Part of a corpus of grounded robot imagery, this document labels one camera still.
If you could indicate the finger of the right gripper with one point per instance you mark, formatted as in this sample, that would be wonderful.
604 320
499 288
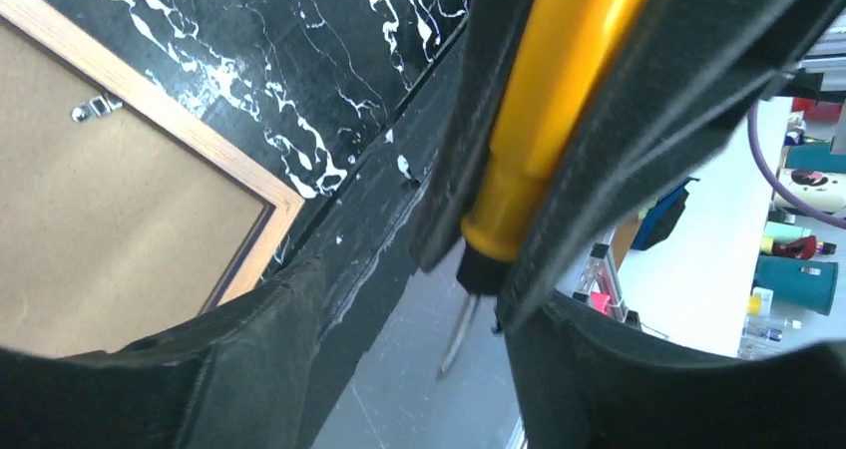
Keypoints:
487 50
686 74

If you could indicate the background clutter bottles shelf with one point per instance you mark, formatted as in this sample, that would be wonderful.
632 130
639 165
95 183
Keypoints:
799 277

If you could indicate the silver frame retaining clip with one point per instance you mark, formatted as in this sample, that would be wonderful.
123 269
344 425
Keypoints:
97 107

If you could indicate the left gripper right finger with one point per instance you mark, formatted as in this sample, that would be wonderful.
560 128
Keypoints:
584 380

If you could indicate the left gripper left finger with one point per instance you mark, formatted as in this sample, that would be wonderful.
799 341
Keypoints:
234 377

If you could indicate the blue photo frame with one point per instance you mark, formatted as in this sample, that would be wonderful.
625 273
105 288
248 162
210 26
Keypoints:
123 226

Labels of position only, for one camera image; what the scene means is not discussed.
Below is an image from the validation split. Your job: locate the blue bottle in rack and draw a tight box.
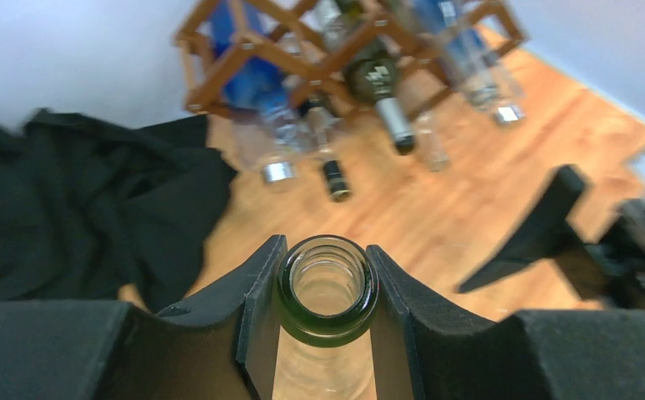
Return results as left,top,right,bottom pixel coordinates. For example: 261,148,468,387
209,0,302,186
413,1,525,127

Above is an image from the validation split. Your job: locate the clear bottle black cap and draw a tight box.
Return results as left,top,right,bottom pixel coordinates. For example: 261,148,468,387
299,95,352,203

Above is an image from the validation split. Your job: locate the blue bottle left in rack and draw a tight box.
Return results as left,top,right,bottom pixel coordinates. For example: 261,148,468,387
209,0,302,186

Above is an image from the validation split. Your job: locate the clear bottle with dark label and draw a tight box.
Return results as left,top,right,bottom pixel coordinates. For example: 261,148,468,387
272,235,380,399

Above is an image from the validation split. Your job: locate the clear empty bottle in rack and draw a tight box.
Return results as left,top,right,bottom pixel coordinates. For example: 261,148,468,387
413,107,450,172

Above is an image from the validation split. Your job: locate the blue bottle right in rack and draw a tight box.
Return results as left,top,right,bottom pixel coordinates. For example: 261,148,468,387
413,1,525,127

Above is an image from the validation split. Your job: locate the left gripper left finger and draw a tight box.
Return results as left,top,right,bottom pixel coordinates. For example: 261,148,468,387
0,235,288,399

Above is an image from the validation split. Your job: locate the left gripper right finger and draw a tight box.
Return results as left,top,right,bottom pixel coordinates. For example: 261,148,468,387
366,245,645,399

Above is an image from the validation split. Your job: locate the dark green wine bottle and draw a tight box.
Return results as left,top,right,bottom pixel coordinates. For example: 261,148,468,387
333,0,418,157

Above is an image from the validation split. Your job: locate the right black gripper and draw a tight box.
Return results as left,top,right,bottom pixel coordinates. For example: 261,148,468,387
456,164,645,309

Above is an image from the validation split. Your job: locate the black crumpled cloth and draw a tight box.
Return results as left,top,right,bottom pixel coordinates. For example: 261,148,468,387
0,108,238,311

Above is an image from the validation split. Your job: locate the brown wooden wine rack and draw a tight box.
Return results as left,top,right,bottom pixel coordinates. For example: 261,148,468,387
172,0,529,120

◇ ◇ ◇ ◇ ◇ ◇ ◇

* What is required
Repeat every record exactly, but not the pictures.

* Reply to the exercise
Part of a corpus of grounded robot imagery, this document labels one camera still.
If you could indicate the finger of the right gripper with one point per instance you mark, formatted as in this sample, that would be wonderful.
604 320
499 288
Keypoints:
487 50
686 74

If you could indicate the background clutter bottles shelf with one point per instance you mark, formatted as in this sample, that would be wonderful.
632 130
639 165
95 183
Keypoints:
799 277

If you could indicate the silver frame retaining clip with one point per instance you mark, formatted as in this sample, that would be wonderful.
123 269
344 425
Keypoints:
97 107

If you could indicate the left gripper right finger with one point per instance you mark, formatted as in this sample, that would be wonderful.
560 128
Keypoints:
584 380

If you could indicate the left gripper left finger with one point per instance you mark, formatted as in this sample, that would be wonderful.
799 341
Keypoints:
234 377

If you could indicate the blue photo frame with one point per instance you mark, formatted as in this sample, that would be wonderful.
625 273
105 288
248 162
210 26
Keypoints:
123 226

Labels of position only, for one camera image; what the scene means is not discussed.
Below is an image from the validation split. Your job: locate the blue bottle in rack and draw a tight box.
Return results as left,top,right,bottom pixel coordinates. For example: 261,148,468,387
209,0,302,186
413,1,525,127

Above is an image from the validation split. Your job: locate the clear bottle black cap and draw a tight box.
Return results as left,top,right,bottom pixel coordinates. For example: 261,148,468,387
299,95,352,203

Above is an image from the validation split. Your job: locate the blue bottle left in rack and draw a tight box.
Return results as left,top,right,bottom pixel coordinates. For example: 261,148,468,387
209,0,302,186

Above is an image from the validation split. Your job: locate the clear bottle with dark label and draw a tight box.
Return results as left,top,right,bottom pixel coordinates. For example: 261,148,468,387
272,235,380,399

Above is an image from the validation split. Your job: locate the clear empty bottle in rack and draw a tight box.
Return results as left,top,right,bottom pixel coordinates. For example: 261,148,468,387
413,107,450,172

Above is an image from the validation split. Your job: locate the blue bottle right in rack and draw a tight box.
Return results as left,top,right,bottom pixel coordinates. For example: 261,148,468,387
413,1,525,127

Above is an image from the validation split. Your job: locate the left gripper left finger and draw a tight box.
Return results as left,top,right,bottom pixel coordinates. For example: 261,148,468,387
0,235,288,399

Above is an image from the validation split. Your job: locate the left gripper right finger and draw a tight box.
Return results as left,top,right,bottom pixel coordinates. For example: 261,148,468,387
366,245,645,399

Above is an image from the validation split. Your job: locate the dark green wine bottle and draw a tight box.
Return results as left,top,right,bottom pixel coordinates. For example: 261,148,468,387
333,0,418,157

Above is an image from the validation split. Your job: locate the right black gripper and draw a tight box.
Return results as left,top,right,bottom pixel coordinates. For example: 261,148,468,387
456,164,645,309

Above is an image from the validation split. Your job: locate the black crumpled cloth and draw a tight box.
Return results as left,top,right,bottom pixel coordinates. For example: 261,148,468,387
0,108,238,311

Above is an image from the validation split. Your job: locate the brown wooden wine rack and draw a tight box.
Return results as left,top,right,bottom pixel coordinates. For example: 261,148,468,387
172,0,529,120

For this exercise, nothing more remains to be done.